__Exercise brief__. Scan the entries below for the word "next" and copy every line in which it occurs.

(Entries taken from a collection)
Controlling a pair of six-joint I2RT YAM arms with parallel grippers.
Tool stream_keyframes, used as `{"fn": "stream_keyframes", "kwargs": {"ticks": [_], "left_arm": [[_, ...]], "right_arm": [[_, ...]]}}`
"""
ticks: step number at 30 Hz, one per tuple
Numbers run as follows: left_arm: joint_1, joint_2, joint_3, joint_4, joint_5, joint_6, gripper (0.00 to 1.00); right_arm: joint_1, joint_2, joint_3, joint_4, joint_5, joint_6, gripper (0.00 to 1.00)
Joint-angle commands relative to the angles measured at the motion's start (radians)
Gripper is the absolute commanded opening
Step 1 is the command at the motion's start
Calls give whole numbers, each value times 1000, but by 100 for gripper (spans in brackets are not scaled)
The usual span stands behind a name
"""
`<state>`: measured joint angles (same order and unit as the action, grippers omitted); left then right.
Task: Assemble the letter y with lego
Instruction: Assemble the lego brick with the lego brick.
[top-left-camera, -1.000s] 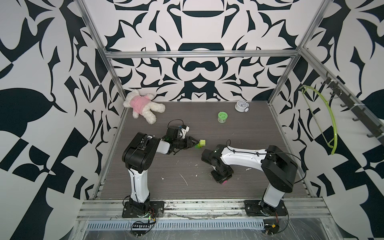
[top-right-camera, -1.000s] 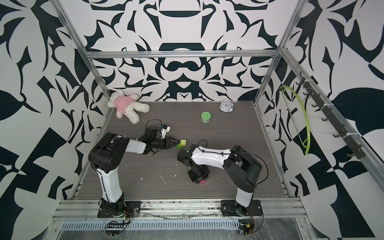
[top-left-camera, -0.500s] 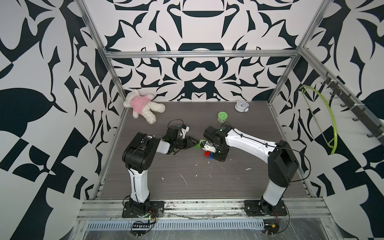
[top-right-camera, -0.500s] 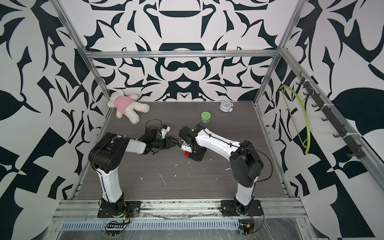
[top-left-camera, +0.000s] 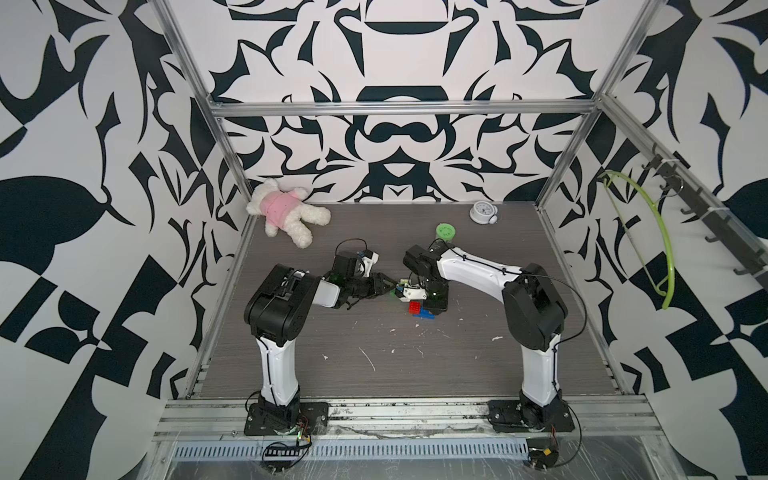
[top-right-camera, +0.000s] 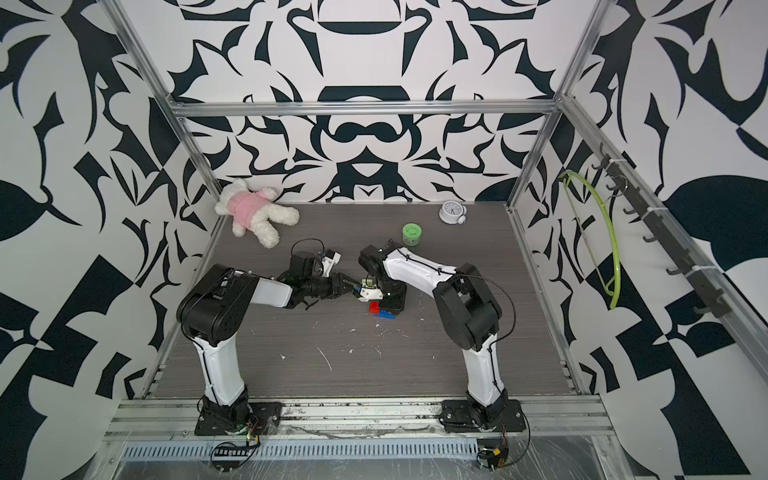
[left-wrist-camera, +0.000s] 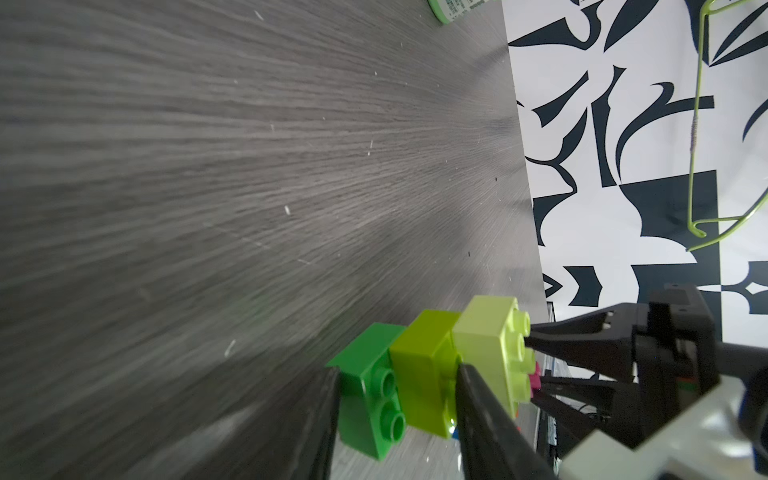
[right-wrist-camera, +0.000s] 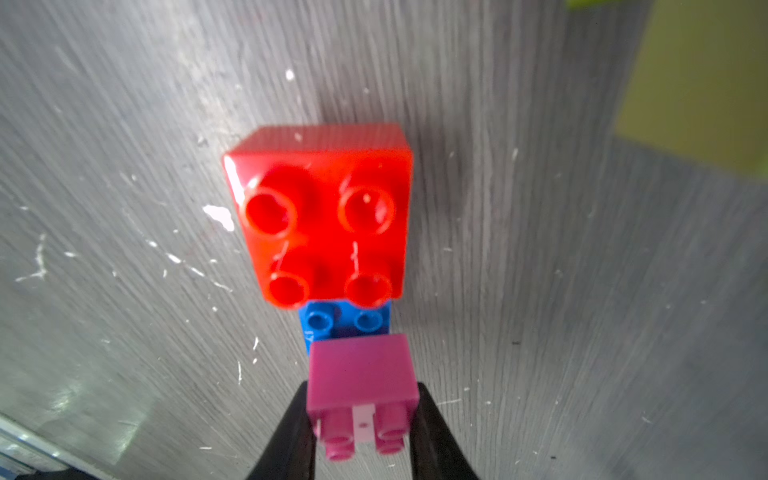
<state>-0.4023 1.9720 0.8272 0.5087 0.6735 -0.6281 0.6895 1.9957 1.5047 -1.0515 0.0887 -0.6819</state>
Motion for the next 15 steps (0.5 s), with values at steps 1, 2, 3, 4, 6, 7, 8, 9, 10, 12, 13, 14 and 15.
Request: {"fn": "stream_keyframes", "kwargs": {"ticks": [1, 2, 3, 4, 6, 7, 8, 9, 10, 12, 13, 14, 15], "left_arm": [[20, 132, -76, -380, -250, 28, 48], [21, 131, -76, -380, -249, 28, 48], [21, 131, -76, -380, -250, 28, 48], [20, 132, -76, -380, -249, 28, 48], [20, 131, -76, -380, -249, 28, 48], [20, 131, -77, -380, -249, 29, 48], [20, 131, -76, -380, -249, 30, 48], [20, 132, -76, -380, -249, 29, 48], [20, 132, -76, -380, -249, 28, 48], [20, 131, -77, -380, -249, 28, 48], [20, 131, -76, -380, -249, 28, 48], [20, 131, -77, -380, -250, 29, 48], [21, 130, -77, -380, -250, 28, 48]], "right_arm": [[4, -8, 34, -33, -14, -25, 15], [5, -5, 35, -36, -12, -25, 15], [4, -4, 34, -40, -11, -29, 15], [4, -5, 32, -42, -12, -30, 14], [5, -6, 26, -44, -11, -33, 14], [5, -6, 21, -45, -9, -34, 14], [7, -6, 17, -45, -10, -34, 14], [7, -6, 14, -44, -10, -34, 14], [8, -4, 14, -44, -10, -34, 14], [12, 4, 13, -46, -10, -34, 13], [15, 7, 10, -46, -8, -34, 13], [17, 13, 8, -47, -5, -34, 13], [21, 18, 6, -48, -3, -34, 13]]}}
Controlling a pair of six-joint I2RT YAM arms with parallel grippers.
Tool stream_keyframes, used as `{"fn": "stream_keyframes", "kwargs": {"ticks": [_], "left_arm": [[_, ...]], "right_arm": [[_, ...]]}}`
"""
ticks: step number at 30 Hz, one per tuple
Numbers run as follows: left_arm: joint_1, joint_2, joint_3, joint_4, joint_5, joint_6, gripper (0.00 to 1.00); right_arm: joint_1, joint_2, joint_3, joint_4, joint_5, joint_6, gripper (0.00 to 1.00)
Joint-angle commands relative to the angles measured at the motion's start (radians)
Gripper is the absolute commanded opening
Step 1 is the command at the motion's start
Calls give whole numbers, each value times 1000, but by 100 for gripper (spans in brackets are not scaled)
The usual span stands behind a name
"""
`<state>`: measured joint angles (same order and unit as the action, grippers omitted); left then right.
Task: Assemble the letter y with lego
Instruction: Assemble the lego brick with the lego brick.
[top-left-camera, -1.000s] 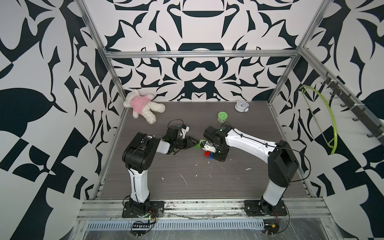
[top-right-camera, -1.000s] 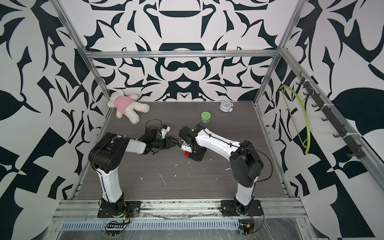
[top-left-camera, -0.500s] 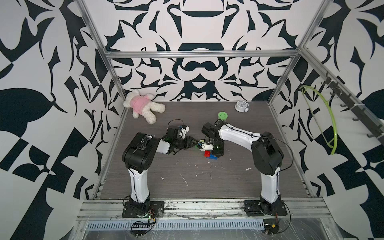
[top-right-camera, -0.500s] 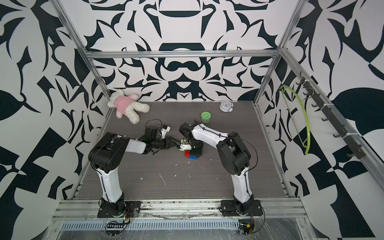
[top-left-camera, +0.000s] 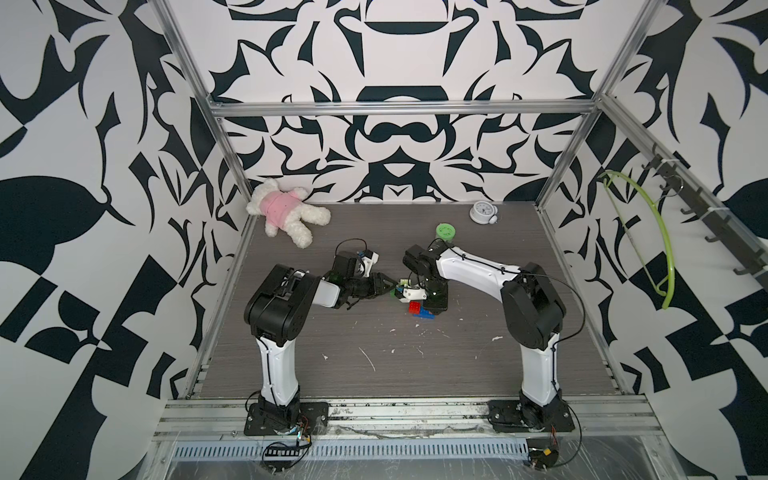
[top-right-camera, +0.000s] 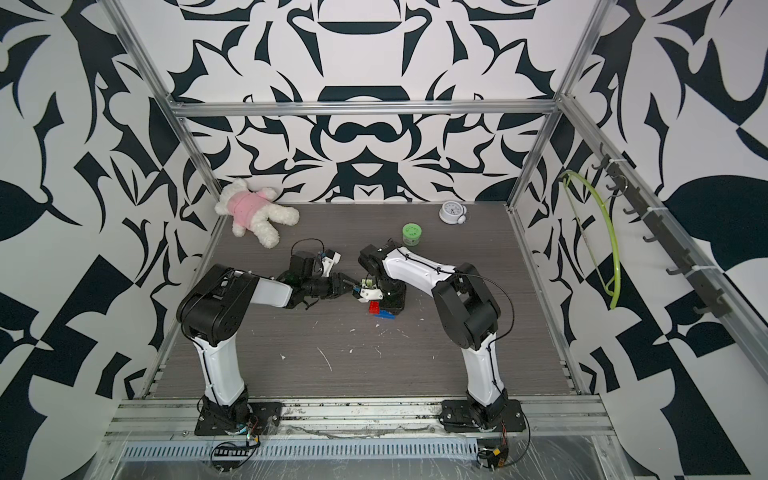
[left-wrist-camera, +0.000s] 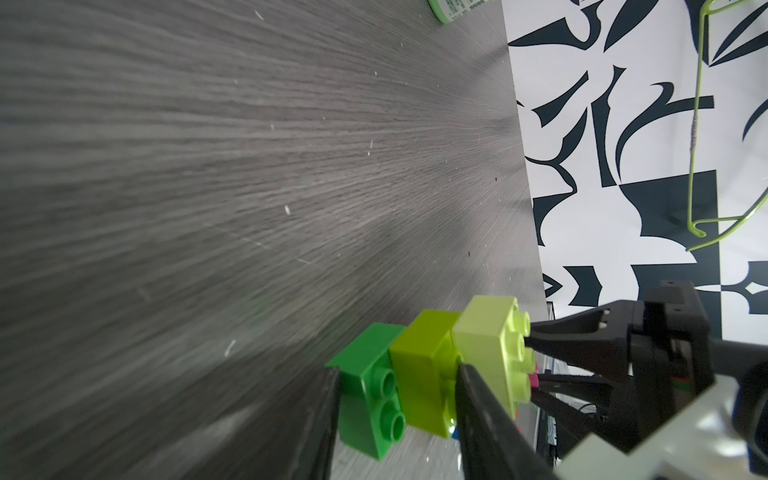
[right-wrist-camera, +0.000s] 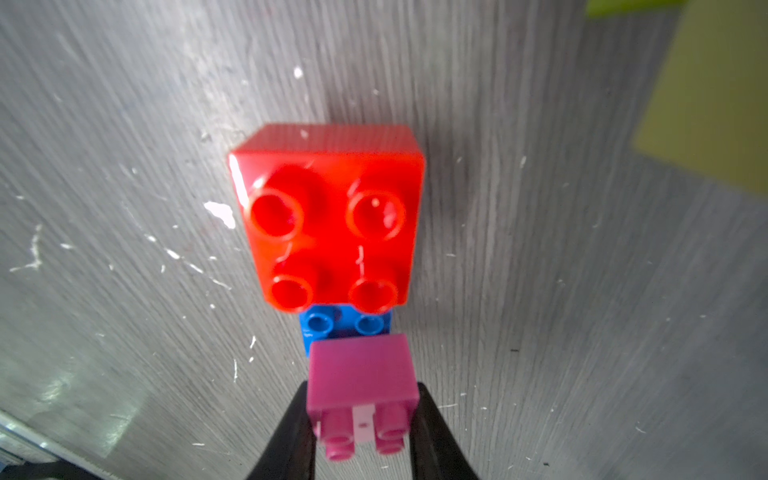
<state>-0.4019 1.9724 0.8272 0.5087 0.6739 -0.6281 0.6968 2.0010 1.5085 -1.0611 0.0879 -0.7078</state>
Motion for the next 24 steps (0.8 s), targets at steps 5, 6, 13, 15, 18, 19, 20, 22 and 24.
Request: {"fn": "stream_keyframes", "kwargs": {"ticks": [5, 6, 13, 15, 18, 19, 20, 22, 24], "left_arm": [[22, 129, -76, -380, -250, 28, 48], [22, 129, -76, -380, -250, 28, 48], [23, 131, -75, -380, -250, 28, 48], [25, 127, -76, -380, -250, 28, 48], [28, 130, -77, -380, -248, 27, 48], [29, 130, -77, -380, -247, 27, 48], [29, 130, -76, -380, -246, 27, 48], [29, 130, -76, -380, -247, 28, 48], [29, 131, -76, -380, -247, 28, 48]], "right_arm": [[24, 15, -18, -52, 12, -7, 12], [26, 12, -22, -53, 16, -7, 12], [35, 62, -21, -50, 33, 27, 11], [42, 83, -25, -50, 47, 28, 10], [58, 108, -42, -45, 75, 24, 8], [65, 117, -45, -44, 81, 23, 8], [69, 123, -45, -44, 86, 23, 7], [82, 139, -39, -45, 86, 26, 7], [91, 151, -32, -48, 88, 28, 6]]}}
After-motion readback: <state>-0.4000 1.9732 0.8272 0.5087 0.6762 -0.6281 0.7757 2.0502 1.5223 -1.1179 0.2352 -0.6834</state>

__Written response__.
Motion for the next 15 steps (0.5 s), with values at steps 1, 2, 3, 4, 6, 7, 8, 9, 10, 12, 13, 14 and 15.
Motion for the next 24 steps (0.8 s), targets at steps 5, 6, 13, 15, 18, 19, 20, 22 and 24.

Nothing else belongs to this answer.